**TASK DETAILS:** Transcribe the data below verbatim from the line with "Q: Which region of the image contains the green foam" to the line with "Q: Which region of the image contains the orange toy persimmon?". Include both of those lines.

-- Opening Marker --

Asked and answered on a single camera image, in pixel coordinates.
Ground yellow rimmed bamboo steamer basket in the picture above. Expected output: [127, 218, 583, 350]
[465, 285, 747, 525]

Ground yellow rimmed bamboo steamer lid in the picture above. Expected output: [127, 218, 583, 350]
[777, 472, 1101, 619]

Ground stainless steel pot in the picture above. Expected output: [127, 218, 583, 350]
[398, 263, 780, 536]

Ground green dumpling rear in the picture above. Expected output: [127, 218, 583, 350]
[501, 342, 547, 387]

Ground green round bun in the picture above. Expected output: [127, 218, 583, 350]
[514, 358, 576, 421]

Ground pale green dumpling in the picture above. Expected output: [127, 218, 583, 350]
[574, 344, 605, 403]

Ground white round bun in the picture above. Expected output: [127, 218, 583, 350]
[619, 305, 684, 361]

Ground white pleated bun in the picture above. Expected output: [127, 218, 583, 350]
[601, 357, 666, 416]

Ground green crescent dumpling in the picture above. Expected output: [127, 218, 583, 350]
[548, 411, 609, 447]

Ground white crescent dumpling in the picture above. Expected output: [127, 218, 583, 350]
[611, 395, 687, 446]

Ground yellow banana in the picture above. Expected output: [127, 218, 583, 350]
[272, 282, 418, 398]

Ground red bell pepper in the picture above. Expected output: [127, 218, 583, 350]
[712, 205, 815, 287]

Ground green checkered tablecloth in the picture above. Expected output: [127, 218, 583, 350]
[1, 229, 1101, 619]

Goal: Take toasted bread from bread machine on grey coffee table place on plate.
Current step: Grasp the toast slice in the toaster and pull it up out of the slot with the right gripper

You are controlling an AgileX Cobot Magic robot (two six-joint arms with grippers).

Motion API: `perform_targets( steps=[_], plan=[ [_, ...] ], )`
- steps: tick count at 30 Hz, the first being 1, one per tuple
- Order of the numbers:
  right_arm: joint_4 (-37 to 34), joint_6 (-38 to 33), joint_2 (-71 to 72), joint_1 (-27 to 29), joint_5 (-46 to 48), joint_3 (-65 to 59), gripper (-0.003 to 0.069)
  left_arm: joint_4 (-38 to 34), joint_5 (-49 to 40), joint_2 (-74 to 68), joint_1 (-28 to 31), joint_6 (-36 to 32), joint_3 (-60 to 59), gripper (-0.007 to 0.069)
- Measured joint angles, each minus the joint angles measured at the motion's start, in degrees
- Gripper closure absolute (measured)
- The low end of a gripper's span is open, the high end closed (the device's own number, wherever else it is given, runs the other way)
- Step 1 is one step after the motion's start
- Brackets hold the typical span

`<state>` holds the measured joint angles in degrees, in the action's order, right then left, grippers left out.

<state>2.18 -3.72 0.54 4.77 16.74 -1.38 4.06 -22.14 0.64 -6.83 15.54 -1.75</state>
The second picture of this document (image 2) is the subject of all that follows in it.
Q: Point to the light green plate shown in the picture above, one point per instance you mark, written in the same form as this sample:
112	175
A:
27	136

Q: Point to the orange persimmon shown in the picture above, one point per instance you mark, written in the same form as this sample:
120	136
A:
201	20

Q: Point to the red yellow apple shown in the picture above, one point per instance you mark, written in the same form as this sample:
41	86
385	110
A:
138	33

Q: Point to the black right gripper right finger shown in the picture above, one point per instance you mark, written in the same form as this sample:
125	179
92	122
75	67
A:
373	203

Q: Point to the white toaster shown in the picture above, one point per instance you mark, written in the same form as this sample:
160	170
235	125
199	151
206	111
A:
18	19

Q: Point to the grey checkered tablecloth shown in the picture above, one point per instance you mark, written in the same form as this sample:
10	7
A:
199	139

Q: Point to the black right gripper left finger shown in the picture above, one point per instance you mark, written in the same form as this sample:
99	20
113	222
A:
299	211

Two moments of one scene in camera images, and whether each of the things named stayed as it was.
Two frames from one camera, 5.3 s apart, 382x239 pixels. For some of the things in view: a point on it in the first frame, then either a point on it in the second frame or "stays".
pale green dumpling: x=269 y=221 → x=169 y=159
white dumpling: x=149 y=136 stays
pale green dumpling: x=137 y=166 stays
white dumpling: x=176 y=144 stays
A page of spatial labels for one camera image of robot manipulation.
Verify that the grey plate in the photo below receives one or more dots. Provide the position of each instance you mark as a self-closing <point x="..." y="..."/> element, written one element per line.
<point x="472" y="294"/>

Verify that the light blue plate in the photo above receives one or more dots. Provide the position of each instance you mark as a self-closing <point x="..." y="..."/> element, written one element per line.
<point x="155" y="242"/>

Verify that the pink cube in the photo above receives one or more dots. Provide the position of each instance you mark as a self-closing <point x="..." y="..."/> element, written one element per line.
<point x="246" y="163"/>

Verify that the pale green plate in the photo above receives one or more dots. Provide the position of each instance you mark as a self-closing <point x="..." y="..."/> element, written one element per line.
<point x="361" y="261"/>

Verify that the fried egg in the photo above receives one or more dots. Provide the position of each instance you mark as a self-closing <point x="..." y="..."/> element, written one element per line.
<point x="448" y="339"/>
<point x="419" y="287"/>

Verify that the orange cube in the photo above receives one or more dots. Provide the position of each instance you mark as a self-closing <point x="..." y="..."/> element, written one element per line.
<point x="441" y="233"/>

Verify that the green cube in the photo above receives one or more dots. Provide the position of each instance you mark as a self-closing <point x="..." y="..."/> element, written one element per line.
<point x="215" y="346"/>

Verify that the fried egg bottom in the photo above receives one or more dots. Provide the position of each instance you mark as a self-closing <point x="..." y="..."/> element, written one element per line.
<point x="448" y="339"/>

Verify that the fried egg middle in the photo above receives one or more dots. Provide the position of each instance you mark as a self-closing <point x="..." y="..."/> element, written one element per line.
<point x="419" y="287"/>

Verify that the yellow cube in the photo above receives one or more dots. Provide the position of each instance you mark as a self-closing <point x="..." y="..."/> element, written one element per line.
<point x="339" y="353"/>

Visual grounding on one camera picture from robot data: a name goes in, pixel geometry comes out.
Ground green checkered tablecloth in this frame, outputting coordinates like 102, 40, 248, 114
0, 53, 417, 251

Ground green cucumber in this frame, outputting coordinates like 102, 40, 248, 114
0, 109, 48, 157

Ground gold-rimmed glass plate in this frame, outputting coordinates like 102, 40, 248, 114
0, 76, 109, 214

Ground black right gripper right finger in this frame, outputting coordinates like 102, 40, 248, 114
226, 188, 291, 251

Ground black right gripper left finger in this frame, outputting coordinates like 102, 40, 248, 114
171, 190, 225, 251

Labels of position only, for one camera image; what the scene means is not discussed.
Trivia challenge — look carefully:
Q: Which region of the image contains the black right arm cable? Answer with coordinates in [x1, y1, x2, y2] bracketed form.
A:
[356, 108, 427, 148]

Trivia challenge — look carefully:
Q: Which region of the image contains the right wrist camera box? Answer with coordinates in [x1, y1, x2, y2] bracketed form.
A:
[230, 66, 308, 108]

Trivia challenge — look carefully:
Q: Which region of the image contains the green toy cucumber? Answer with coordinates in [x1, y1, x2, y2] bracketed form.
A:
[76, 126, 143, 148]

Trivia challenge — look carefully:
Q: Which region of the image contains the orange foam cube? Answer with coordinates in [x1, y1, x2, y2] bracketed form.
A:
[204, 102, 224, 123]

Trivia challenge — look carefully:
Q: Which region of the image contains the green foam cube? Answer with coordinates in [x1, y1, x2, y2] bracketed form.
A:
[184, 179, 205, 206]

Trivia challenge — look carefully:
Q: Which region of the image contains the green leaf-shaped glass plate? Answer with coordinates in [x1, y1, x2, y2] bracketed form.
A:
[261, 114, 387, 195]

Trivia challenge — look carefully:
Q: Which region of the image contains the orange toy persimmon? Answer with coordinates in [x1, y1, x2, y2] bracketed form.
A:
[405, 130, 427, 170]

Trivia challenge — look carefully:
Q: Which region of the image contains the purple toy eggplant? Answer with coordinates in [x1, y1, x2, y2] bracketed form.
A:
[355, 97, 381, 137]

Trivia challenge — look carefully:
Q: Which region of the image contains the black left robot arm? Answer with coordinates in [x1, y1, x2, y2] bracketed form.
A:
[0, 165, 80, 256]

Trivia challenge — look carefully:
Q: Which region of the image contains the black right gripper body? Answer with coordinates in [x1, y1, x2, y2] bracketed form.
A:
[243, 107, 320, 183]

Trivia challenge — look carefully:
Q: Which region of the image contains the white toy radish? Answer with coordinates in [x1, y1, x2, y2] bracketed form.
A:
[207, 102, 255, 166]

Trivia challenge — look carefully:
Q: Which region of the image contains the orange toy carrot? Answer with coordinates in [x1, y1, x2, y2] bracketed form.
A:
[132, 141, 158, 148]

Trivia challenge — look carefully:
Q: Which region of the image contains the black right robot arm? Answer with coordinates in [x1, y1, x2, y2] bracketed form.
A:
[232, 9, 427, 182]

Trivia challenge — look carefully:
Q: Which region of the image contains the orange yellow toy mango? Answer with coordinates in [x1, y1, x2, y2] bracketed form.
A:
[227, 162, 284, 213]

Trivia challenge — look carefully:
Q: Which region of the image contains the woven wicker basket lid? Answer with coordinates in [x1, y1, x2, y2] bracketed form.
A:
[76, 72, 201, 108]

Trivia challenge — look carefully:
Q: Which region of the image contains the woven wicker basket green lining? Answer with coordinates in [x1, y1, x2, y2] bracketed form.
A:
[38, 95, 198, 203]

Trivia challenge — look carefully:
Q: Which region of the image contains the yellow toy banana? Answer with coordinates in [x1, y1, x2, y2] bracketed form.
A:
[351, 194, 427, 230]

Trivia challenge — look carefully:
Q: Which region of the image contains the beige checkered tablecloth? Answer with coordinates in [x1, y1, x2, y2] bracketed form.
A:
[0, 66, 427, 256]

-- Closing Marker --

**RESPONSE BELOW:**
Q: Which region of the image contains the green foam cube? Answer with coordinates in [x1, y1, x2, y2] bracketed form.
A:
[184, 179, 205, 206]

Trivia challenge — look carefully:
Q: Which region of the image contains the green leaf-shaped glass plate? Answer with coordinates in [x1, y1, x2, y2] bracketed form.
A:
[261, 114, 387, 195]

Trivia challenge — look carefully:
Q: Which region of the image contains the orange toy persimmon? Answer with coordinates in [x1, y1, x2, y2] bracketed form.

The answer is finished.